Expansion and application of synthetic biology tools for natural products discovery from myxobacteria

Project Summary Natural products produced by bacteria are a critical resource for discovery of new therapeutics. Synthetic biology approaches such as heterologous expression of biosynthetic gene clusters (BGCs) have leveraged growing capabilities to assume molecular details of natural products produced by sequenced bacteria from genetic data.

Methodologies for heterologous expression of BGCs from Streptomyces spp. have benefited from incredible progress and enabled continued discovery of biologically active metabolites from Gram-positive actinobacteria. However, comparatively fewer synthetic biology techniques are available to other groups of bacteria known to

be reliable sources of therapeutic leads. Myxobacteria are considered the Gram-negative reciprocal to actinobacteria when describing gifted producers of natural products that have large genomes replete with BGCs. More importantly, metabolites discovered from myxobacteria occupy chemical space unique from actinobacterial

metabolites. The long-term objection of this proposal is to increase the synthetic biology toolset available for natural products discovery from myxobacteria. Expanding the number of heterologous host chassis beyond the lone host Myxococcus xanthus and developing novel strategies to generate host platforms will afford alternative

approaches to utilize BGCs for natural products discovery. We aim to: 1) assess alternative myxobacterial plasmids and heterologous hosts, 2) develop a predator-prey model system to observe horizontal transfer of BGCs and explore predation-based methods to engineer heterologous hosts, and 3) apply developed

myxobacterial tools to enable discovery of novel bacterial metabolites.
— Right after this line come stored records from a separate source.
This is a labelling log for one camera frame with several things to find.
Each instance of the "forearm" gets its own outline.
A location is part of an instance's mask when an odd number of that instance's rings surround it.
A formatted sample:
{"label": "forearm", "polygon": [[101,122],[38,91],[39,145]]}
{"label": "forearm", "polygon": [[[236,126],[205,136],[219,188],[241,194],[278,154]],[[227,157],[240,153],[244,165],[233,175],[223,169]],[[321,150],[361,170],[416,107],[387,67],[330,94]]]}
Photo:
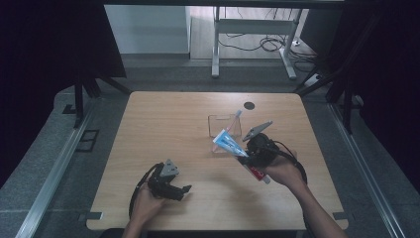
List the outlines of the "forearm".
{"label": "forearm", "polygon": [[124,230],[123,238],[139,238],[142,233],[142,223],[135,222],[133,220],[129,221]]}
{"label": "forearm", "polygon": [[347,237],[341,227],[331,218],[313,196],[306,184],[290,189],[299,201],[306,221],[309,223],[317,238],[323,237]]}

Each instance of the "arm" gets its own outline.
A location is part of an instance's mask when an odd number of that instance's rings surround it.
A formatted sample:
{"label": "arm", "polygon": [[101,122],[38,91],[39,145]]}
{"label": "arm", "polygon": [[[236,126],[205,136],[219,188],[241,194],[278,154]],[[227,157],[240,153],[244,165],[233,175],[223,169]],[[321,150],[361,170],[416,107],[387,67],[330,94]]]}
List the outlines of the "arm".
{"label": "arm", "polygon": [[318,203],[302,178],[300,171],[285,157],[278,156],[267,168],[261,169],[276,182],[287,186],[302,207],[303,214],[317,238],[347,237],[346,233]]}
{"label": "arm", "polygon": [[139,238],[146,222],[151,220],[163,207],[164,199],[157,199],[145,183],[139,190],[133,214],[124,230],[123,238]]}

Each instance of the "table leg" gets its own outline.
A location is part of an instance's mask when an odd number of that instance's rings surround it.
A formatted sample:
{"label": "table leg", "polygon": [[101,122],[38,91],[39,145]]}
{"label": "table leg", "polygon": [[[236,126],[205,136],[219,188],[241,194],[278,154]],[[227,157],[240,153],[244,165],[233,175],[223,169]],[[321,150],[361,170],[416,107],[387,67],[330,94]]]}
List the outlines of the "table leg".
{"label": "table leg", "polygon": [[290,80],[296,79],[296,73],[294,72],[293,65],[290,63],[290,59],[288,57],[290,53],[291,43],[293,42],[294,35],[296,34],[297,27],[299,26],[300,16],[302,15],[302,9],[299,9],[296,16],[293,19],[293,24],[291,26],[291,31],[288,34],[286,46],[284,49],[280,49],[280,55],[283,59],[284,66],[286,67],[287,74]]}
{"label": "table leg", "polygon": [[216,16],[214,19],[214,46],[213,61],[211,65],[211,76],[219,77],[219,21],[220,7],[216,7]]}

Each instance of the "metal bracket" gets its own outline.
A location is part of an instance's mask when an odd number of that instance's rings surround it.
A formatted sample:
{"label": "metal bracket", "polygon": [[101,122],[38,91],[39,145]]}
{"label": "metal bracket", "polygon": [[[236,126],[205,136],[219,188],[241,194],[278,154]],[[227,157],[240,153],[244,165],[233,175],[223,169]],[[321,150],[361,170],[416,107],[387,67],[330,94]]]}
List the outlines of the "metal bracket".
{"label": "metal bracket", "polygon": [[250,132],[247,134],[247,136],[242,139],[243,142],[246,142],[256,136],[258,133],[262,132],[265,128],[267,128],[269,125],[272,124],[272,121],[267,121],[265,123],[260,124],[257,127],[251,128]]}
{"label": "metal bracket", "polygon": [[163,169],[160,172],[161,177],[177,176],[179,174],[178,167],[175,166],[173,161],[167,159],[164,163]]}

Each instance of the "black curtain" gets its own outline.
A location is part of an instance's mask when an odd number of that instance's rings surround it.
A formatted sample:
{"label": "black curtain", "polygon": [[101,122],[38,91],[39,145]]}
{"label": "black curtain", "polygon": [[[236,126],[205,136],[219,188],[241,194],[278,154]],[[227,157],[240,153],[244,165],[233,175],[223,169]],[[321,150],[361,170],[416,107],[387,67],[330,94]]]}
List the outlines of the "black curtain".
{"label": "black curtain", "polygon": [[1,185],[44,126],[55,95],[75,78],[125,77],[103,5],[0,4]]}
{"label": "black curtain", "polygon": [[352,70],[361,115],[420,191],[420,17],[390,1]]}

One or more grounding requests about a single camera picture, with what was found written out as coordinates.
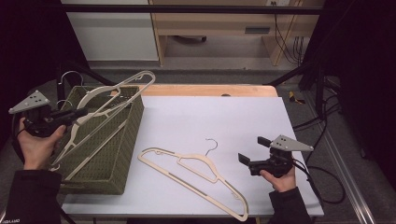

Successful completion of proposed research will expand synthetic biology tools suited for discovery of natural products and increase investigation of myxobacterial metabolites with antibacterial, antifungal, cytotoxic, antiviral, and immunosuppressive activities.

Sustained access to natural products from bacteria benefits human health by providing therapeutic leads, increasing biosynthetic discoveries, and enabling subsequent clinical pharmacology.